# Family Member took out a loan with Provident in my name - without my permission.



## tripb (10 Sep 2008)

Hi Guys,

Just want to get some opinions on this matter before I tackle it head on... would like to know as much as possible on the issue so I know what I am talking about.

To cut a long story short a member of my family took out a loan with Provident in my name - without my permission or knowledge. The only reason I found out about it was when I got a letter from them confirming the loan details, which needless to say surprised me!

Now, I know who it was that took the loan out and I don't want to get them into any trouble over it but I do want to prevent it from ever happening again - for obvious reasons.

I'm looking for suggestions on the matter. My current thought is to call Provident and let them know about the issue - this would obviously get the Provident agent in some bother (and rightly so) but it might also lead to some trouble for the person who took out the loan which I would like to prevent if at all possible.

I have not spoken to the person yet but they know that I know about the loan now as I left the open letter with them.

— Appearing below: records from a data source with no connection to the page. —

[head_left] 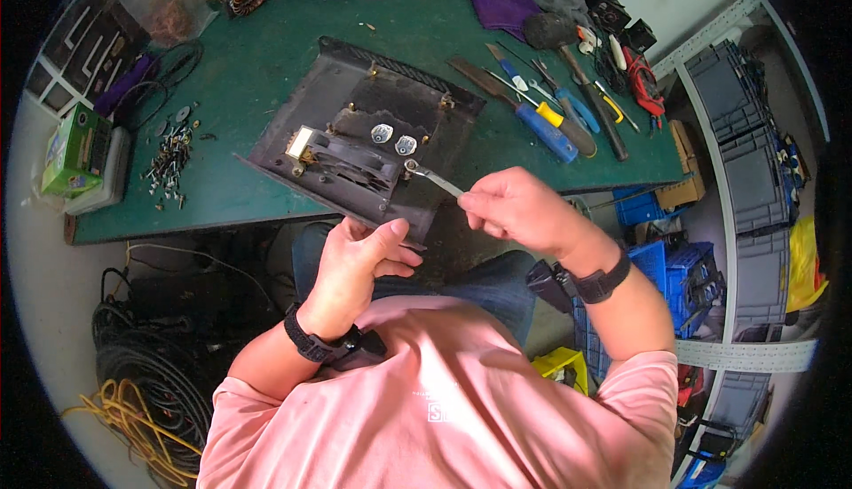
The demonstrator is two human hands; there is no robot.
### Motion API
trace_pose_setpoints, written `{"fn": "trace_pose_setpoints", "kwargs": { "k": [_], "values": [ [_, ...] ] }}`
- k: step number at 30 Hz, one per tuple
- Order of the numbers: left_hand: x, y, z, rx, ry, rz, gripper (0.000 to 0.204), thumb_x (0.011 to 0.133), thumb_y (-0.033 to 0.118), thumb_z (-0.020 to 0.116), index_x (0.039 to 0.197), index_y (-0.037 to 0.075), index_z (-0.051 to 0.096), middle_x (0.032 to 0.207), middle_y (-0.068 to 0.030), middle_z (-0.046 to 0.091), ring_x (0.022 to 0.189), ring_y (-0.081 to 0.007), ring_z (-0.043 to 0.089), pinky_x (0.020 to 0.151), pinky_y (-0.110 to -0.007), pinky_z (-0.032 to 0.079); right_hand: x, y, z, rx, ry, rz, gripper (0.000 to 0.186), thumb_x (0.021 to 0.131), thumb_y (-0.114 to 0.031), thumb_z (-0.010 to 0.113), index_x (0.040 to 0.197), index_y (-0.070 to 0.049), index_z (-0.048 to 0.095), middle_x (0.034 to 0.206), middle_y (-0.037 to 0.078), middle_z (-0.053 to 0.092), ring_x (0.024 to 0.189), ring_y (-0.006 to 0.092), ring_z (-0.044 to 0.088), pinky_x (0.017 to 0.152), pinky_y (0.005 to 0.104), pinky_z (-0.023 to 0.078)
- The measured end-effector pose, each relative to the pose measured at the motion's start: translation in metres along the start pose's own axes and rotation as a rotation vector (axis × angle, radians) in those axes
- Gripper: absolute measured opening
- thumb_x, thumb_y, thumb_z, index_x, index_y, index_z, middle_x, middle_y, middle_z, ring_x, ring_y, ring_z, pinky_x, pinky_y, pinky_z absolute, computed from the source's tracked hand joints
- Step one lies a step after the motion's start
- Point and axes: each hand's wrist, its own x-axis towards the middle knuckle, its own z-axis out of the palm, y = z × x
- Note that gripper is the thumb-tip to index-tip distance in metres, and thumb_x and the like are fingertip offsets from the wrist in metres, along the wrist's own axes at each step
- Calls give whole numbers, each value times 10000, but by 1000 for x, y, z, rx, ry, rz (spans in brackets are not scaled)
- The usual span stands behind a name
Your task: The person uses a wrench to tighten screws on a black metal electronic component. They then switch to a pair of pliers to adjust a small part on the same component. The person continues to use the wrench to tighten additional screws on the device.
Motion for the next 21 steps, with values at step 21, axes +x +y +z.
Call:
{"fn": "trace_pose_setpoints", "kwargs": {
  "k": [21],
  "values": [
    [-2, 5, 3, -37, 49, -47, 307, 876, 149, 583, 1027, -108, 509, 789, -144, 632, 693, -248, 680, 619, -310, 577, 93, -95, -5, -1776, 178, -1325, 65, 676, -151, 595, 667, -93, 622, 724, 16, 554, 707, 176, 588, 616, 292, 512]
  ]
}}
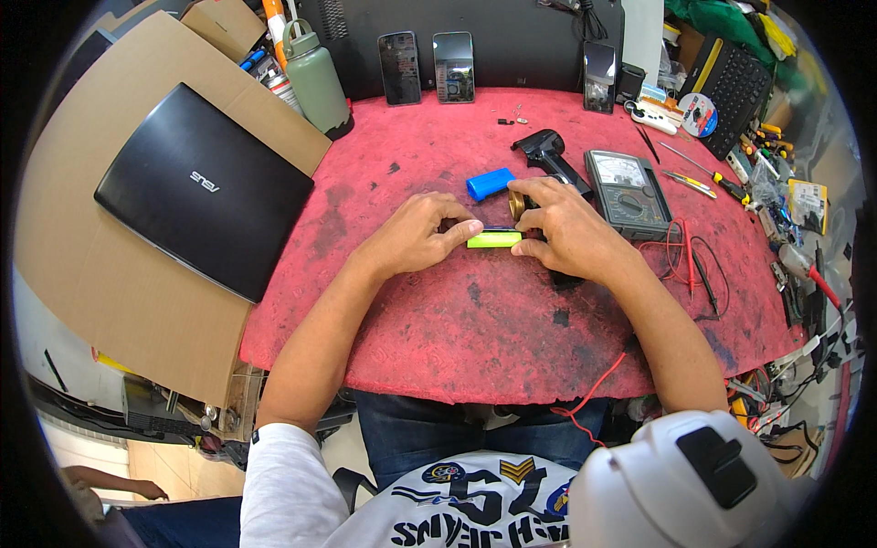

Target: The person tests electronic components and a circuit board with multimeter probes, handling batteries and a partially disassembled handheld device on a red workbench mat.

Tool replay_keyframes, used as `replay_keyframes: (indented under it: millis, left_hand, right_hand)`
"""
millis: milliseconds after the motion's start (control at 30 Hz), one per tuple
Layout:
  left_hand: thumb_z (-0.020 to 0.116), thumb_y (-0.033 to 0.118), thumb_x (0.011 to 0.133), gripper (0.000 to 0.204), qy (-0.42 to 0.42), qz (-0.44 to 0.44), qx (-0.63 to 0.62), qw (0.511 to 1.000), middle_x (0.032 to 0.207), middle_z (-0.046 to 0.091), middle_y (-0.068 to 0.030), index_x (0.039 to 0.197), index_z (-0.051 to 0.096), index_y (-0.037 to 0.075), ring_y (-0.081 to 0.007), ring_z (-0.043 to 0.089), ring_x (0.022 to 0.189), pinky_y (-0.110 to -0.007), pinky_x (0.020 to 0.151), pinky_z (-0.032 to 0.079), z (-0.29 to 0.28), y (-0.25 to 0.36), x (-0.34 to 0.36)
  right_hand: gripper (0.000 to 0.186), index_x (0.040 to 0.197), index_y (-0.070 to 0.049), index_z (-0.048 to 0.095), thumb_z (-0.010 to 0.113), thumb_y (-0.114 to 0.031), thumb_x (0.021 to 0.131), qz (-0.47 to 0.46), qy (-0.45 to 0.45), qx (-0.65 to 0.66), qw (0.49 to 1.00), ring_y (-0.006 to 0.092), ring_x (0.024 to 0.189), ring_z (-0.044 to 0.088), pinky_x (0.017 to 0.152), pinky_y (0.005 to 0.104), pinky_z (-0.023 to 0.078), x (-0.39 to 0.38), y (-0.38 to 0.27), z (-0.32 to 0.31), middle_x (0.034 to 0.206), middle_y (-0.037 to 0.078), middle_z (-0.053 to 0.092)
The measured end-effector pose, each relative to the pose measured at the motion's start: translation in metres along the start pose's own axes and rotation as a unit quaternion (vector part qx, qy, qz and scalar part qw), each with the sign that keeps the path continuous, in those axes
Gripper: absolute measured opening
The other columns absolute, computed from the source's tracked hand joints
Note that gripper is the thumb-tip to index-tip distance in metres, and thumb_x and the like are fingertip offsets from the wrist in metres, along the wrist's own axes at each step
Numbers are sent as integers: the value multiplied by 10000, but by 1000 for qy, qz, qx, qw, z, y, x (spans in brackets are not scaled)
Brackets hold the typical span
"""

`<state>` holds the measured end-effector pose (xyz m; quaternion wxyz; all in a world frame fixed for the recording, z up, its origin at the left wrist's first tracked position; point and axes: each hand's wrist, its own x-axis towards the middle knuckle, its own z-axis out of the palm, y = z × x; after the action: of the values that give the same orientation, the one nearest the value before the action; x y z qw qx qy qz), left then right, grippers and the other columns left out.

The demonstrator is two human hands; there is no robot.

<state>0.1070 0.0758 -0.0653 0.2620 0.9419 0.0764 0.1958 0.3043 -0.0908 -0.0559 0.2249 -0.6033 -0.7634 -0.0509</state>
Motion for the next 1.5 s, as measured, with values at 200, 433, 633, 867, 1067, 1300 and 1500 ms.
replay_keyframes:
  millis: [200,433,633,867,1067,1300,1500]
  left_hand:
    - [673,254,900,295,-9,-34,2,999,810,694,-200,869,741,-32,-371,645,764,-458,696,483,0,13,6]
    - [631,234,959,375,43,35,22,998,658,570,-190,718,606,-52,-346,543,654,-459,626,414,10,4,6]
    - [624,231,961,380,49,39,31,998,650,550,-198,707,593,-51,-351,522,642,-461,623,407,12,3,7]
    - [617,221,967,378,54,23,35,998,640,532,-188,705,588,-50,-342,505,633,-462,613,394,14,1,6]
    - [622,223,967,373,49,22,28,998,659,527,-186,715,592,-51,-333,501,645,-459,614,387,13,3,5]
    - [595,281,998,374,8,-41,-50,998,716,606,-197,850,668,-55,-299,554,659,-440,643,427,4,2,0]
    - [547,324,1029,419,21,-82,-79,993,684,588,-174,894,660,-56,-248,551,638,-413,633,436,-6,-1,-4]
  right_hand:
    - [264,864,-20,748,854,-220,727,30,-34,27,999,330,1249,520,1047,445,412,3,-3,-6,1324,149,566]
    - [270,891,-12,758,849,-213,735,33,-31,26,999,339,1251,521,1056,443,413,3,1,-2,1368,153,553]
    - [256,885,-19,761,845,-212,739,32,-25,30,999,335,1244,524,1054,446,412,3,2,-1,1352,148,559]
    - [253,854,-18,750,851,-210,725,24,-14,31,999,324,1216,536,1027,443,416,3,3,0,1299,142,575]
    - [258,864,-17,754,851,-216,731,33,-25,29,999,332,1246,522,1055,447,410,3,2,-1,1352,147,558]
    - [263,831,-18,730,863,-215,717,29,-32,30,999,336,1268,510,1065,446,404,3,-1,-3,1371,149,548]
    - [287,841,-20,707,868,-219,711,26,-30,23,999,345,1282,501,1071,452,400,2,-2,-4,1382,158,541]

What I would like to know about these type of lenders (Provident and the likes) is do they affect credit ratings/mortgage/loan applications etc. or is there anything I should worry about in that regard?

Thanks for reading, and I appreciate any help.


----------



## Blossy (10 Sep 2008)

*Re: Money lender ?'s*

hi, 

All i know is that provident are 'guys' that come to collect the money from you in person everyweek? is this person living with u? they obviously have you postal address? they will ring and arrange wher to meet to get you the money. I remember years ago of you missed providents payments you had to pay back even at a higher rate (currently 150.+%).

I cant see if being affecting credit rating/loan etc. to me provident were loan sharks and only place to turn if you had bad credit in the first place!!
Not sure are they even regulated by anyone.

I dont think ringing provident is going to come to anything, as far as they are concerned all they want is thier money repaid! i would guess definitley if its a memeber of your family, not a fraud from a stranger.

It must be a terrible situation! i also know you cant pay them back in one go either! so u have to pay back th efull amt @ the 150% rate!!

My advice is to let the person who did this, let them know u know, and make sure that the contact detials the collector has are thiers and not yours!!

This is based on family experience not on my own personal experience tho! 
Best of luck with it all!!


----------



## gipimann (10 Sep 2008)

*Re: Money lender ?'s*

Info from their website www.providentpersonalcredit.ie

The FAQs state that the person taking out the loan must provide "proof of ID, proof of your address, plus proof of income", so the family member must have given something belonging to you unless the loan rep was very lax in procedure!

This Q & A might be of interest - 

What happens if I want to settle my account early?

You should contact your Agent to discuss your requirements. They will guide you through the process and advise you whether you are entitled to a rebate.

Given the circumstances, they might be willing to settle the debt. Worth a try, anyway!

And they are regulated:

Provident Personal Credit is regulated by the Financial Regulator and complies with the regulatory Code of Practice. Provident Personal Credit is also a member of the Credit Consumer Association of Ireland and voluntarily submit to their Code of Practice. This provides our customers with an extra reassurance of knowing this additional protection exists for them.


----------



## ajapale (4 Dec 2010)

This is a long shot since the post is so old but...how did you get on?


----------